LUNG cancer will soon kill more females than breast cancer as women lag behind men in getting the anti-smoking message, according to the latest snapshot on Australian cancer rates.

Today's report by the Australian Institute of Health and Welfare reveals that women who took up smoking in the 1970s and 1980s are now paying the price, as lung cancer outstrips breast cancer as a cause of death for the first time.

The report, Cancer In Australia: An Overview 2008, predicts that lung cancer rates in women are expected to grow by 0.4 per cent a year until 2010 but will fall by 1.1 per cent for men.

"It's tragic because there is not a lot you can do to prevent breast cancer but there is no reason for having so many people diagnosed with lung cancer when it stems from smoking," the chief executive of the Cancer Council of Australia, Ian Olver, said yesterday.

He called for a price rise on cigarettes and continued graphic advertising campaigns outlining the broad range of smoking's side effects, such as cardiovascular and gum disease.

"One in five people are smokers, so the advertising campaigns are graphic, but they need to remain as intense as they are now to make sure people get the message," he said.

"The Government needs to step up its efforts in reducing smoking-related deaths, and that really means price control and social marketing or advertising campaigns."
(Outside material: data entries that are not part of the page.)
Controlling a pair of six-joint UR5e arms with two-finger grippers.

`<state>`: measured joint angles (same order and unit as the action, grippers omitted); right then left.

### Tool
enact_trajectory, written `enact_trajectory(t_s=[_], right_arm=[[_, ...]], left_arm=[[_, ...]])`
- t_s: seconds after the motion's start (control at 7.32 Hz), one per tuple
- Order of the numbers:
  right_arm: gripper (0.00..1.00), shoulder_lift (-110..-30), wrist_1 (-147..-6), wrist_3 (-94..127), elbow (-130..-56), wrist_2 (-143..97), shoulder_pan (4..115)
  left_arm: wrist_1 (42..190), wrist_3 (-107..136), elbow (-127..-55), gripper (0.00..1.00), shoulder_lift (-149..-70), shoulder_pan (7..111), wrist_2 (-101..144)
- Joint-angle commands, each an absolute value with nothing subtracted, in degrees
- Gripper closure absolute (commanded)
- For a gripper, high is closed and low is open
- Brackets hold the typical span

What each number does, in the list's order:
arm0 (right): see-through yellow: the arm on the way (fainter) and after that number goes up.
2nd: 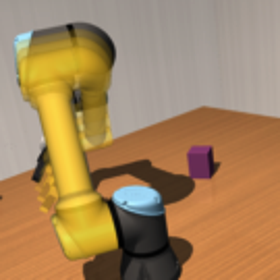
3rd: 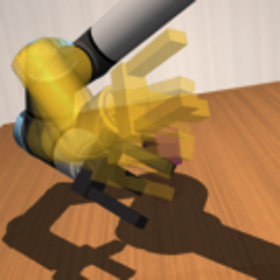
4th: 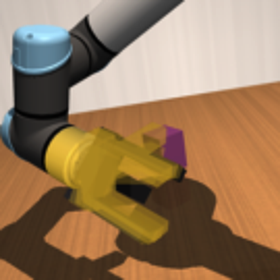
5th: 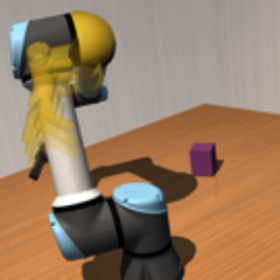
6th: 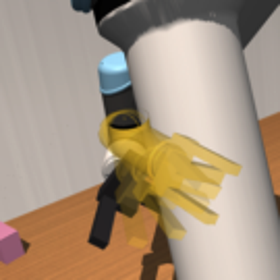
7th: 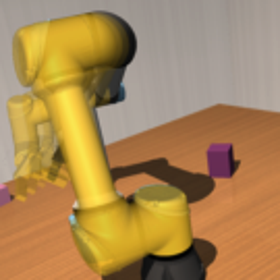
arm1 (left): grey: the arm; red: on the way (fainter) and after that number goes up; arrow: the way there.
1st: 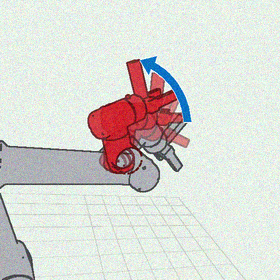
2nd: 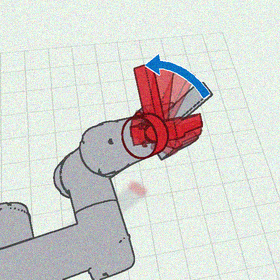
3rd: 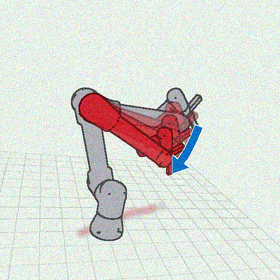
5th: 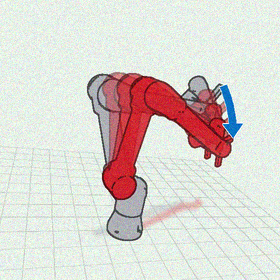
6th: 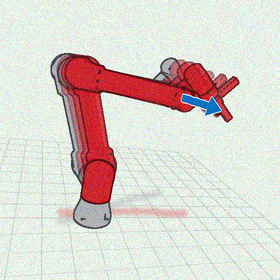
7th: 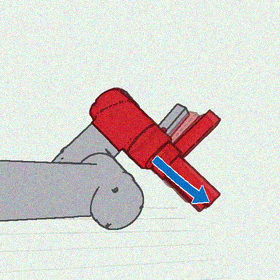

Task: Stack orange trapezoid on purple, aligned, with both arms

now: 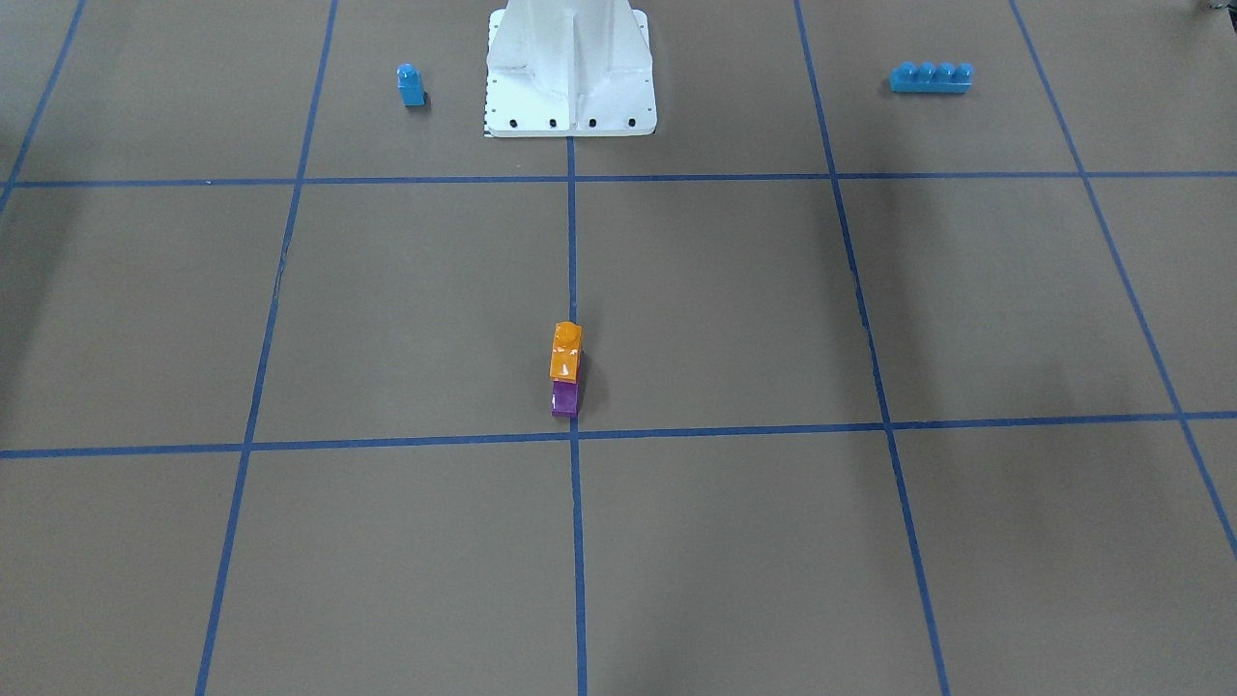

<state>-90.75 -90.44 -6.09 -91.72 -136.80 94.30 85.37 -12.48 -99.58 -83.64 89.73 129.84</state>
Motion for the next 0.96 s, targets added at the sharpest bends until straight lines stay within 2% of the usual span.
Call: enact_trajectory(t_s=[0.0,0.41,0.82], right_arm=[[0.0,-90.79,-90.0,-5.89,-91.23,-136.58,94.31],[0.0,-90.79,-90.0,-5.8,-90.26,-136.5,94.22],[0.0,-90.79,-89.91,-5.89,-89.82,-136.49,94.31]], left_arm=[[85.34,-12.39,-99.41,0.0,-83.67,89.74,129.81],[85.25,-11.6,-99.14,0.0,-83.58,89.82,129.81],[85.52,1.58,-99.05,0.0,-83.76,89.82,129.81]])
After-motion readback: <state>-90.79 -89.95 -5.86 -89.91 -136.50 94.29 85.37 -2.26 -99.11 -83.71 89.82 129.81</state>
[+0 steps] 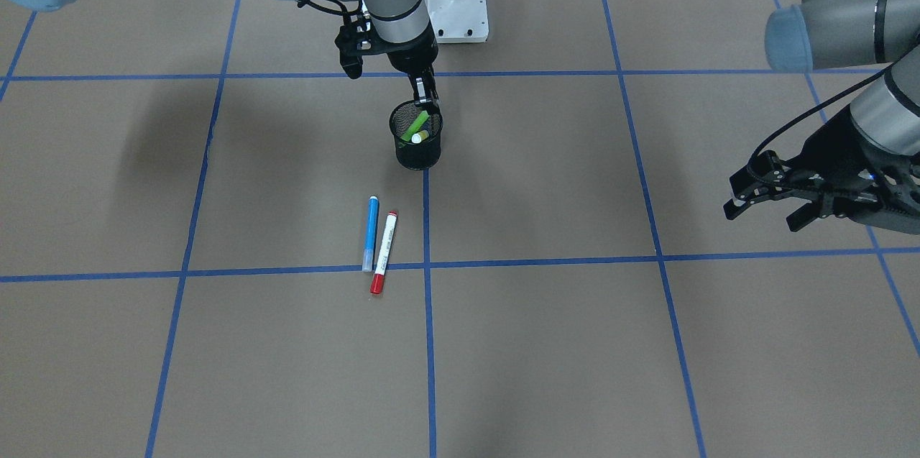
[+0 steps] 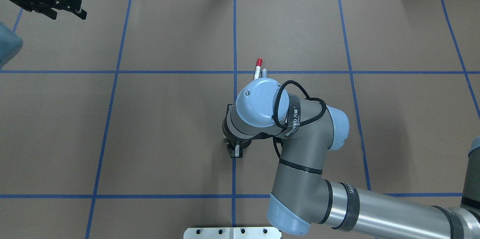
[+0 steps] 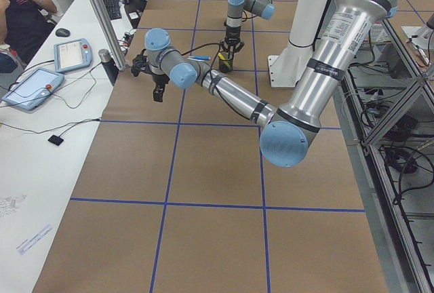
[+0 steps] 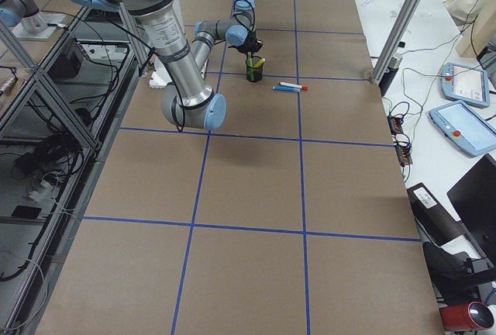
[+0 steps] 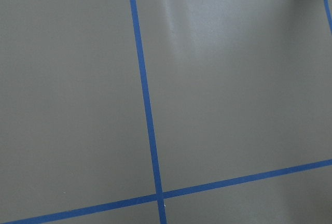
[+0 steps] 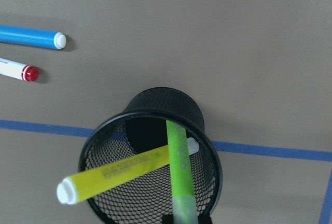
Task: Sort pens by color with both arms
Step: 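Lower the right gripper into the cup and close on the green marker, then lift the green marker out of the cup with the right gripper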
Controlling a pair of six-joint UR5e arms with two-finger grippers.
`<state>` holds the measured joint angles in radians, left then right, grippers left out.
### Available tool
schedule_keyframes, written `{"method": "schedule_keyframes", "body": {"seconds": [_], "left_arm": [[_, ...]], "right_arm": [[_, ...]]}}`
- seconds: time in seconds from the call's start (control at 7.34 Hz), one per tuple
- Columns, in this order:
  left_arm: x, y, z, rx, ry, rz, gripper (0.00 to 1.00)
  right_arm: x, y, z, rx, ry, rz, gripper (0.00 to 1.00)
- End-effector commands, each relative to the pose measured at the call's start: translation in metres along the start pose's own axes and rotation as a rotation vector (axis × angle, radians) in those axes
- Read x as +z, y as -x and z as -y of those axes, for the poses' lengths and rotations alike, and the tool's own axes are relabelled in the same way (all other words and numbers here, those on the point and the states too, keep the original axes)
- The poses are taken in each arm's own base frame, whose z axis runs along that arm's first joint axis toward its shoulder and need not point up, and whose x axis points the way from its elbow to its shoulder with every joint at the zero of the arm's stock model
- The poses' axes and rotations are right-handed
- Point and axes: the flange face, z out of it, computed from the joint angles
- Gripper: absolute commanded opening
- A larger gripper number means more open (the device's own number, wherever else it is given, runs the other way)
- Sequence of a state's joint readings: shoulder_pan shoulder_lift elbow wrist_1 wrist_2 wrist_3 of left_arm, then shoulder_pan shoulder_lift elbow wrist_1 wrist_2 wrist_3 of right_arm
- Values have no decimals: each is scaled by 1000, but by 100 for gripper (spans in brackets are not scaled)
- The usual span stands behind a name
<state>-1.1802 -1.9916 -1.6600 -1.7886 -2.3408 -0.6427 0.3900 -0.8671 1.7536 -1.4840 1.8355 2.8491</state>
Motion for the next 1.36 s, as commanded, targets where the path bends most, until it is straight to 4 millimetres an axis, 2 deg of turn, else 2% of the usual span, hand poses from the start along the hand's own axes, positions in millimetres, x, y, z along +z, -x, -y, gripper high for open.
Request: {"method": "schedule_keyframes", "body": {"seconds": [0.0,0.27,0.41,0.55,0.68,0.95,1.23], "left_arm": [[0,0,0,0,-2,4,100],[1,1,0,-1,-1,4,100],[0,1,-1,-3,0,3,100],[1,1,0,-4,0,5,100],[3,3,0,-7,3,6,100],[10,7,4,-19,14,13,100],[13,8,3,-29,19,14,100]], "right_arm": [[-22,-1,1,-7,32,8,9],[-47,7,3,4,59,-3,9],[-68,8,1,0,79,8,9],[-88,11,-3,-5,96,13,9],[-100,11,-9,-10,106,13,9],[-136,11,-33,-130,124,31,9],[-155,11,-39,-283,132,60,10]]}}
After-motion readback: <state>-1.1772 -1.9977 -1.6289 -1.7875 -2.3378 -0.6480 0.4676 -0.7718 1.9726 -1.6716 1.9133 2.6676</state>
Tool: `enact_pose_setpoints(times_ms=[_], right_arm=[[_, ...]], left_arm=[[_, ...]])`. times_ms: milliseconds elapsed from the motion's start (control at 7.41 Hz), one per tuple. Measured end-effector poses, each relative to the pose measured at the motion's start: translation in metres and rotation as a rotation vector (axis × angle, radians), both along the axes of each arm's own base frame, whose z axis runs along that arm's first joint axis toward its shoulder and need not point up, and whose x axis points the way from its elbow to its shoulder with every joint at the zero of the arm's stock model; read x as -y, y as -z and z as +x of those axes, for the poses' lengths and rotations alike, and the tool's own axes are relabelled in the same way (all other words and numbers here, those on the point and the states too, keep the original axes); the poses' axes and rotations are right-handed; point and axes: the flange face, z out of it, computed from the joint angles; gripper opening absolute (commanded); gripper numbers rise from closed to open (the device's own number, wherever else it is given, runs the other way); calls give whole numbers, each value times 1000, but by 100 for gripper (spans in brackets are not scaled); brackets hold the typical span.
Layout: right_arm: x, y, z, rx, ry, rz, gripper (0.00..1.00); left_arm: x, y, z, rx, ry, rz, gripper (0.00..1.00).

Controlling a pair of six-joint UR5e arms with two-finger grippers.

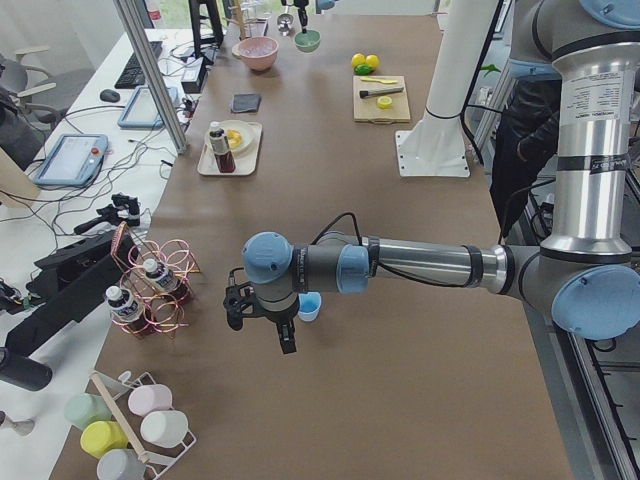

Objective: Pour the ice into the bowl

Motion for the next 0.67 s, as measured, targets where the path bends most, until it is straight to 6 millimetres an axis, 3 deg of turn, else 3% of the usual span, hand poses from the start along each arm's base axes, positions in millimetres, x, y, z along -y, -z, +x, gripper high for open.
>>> enact_pose_setpoints(times_ms=[405, 675], right_arm=[[-19, -43, 9, 2, -8, -2, 0], [-22, -60, 11, 1, -10, -2, 0]], left_arm=[[-1, 6, 0, 1, -1, -2, 97], [-1, 6, 0, 2, -1, -3, 97]])
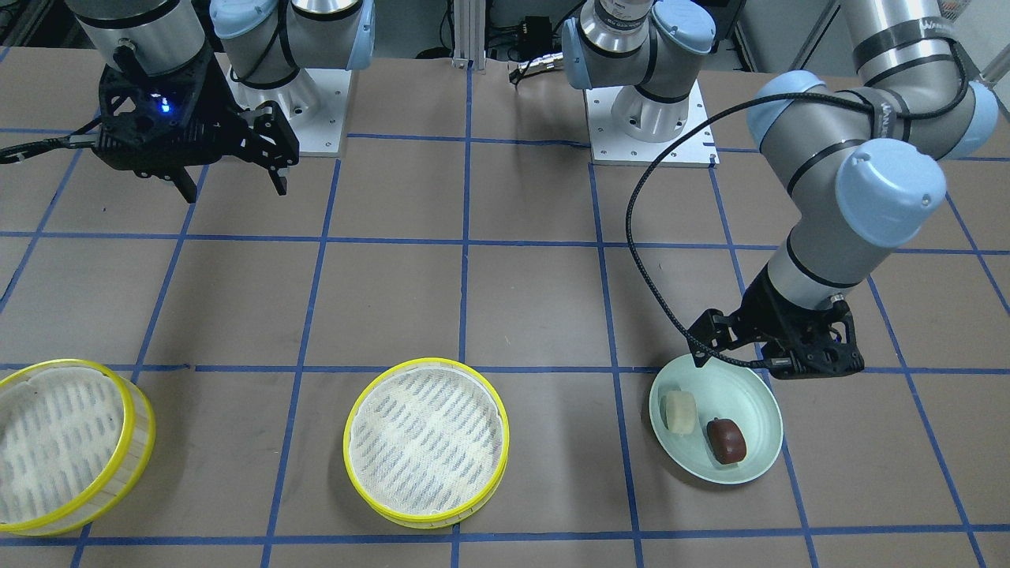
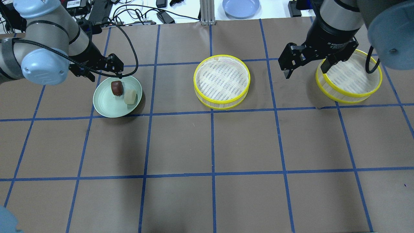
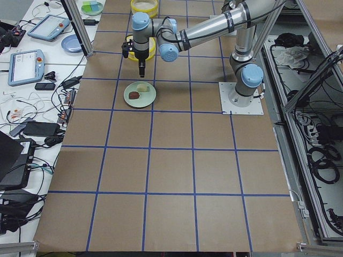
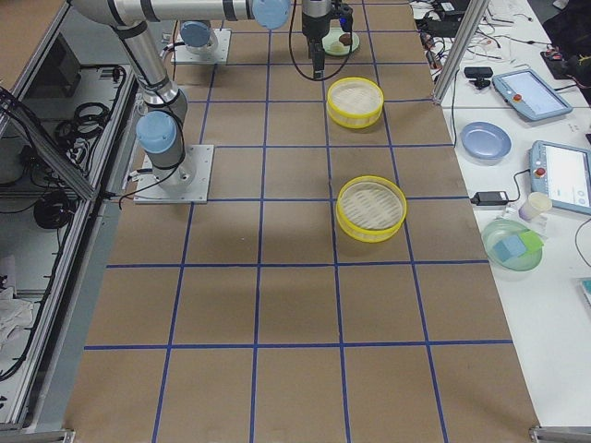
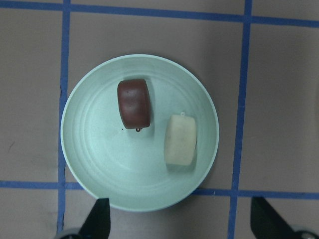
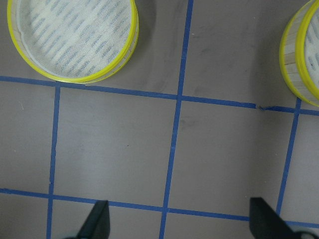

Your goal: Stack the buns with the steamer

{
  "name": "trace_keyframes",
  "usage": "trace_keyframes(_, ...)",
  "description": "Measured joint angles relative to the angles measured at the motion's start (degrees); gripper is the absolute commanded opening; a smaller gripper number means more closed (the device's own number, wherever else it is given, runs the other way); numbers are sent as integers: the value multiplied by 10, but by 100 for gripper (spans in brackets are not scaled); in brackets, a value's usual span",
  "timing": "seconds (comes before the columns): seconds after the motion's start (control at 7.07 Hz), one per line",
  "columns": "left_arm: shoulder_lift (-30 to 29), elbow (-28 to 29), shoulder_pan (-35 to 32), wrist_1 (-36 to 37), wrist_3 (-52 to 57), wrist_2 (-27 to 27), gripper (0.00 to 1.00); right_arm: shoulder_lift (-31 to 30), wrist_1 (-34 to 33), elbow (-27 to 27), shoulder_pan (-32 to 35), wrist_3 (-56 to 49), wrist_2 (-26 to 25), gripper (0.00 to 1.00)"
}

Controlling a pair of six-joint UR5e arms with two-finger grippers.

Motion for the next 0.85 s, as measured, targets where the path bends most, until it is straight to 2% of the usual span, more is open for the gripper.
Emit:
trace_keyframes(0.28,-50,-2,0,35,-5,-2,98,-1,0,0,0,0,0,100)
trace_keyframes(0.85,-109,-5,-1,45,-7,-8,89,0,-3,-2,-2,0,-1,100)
More than 100,000 new cases of cancer were diagnosed in 2005, and that number is expected to grow by more than 3000 extra cases each year to 2010, as the population ages.

The most common cancer is still prostate, with 16,349 new cases diagnosed, followed by colorectal (7181), melanoma (6044), lung (5738) and lymphoma (2373).

Testicular cancer had the highest survival rate, with 97 per cent of sufferers still alive five years after diagnosis, followed by thyroid cancer (93 per cent) and skin cancer (92 per cent). Pancreatic cancer had the lowest survival rate, with 4.6 per cent of sufferers alive five years after diagnosis.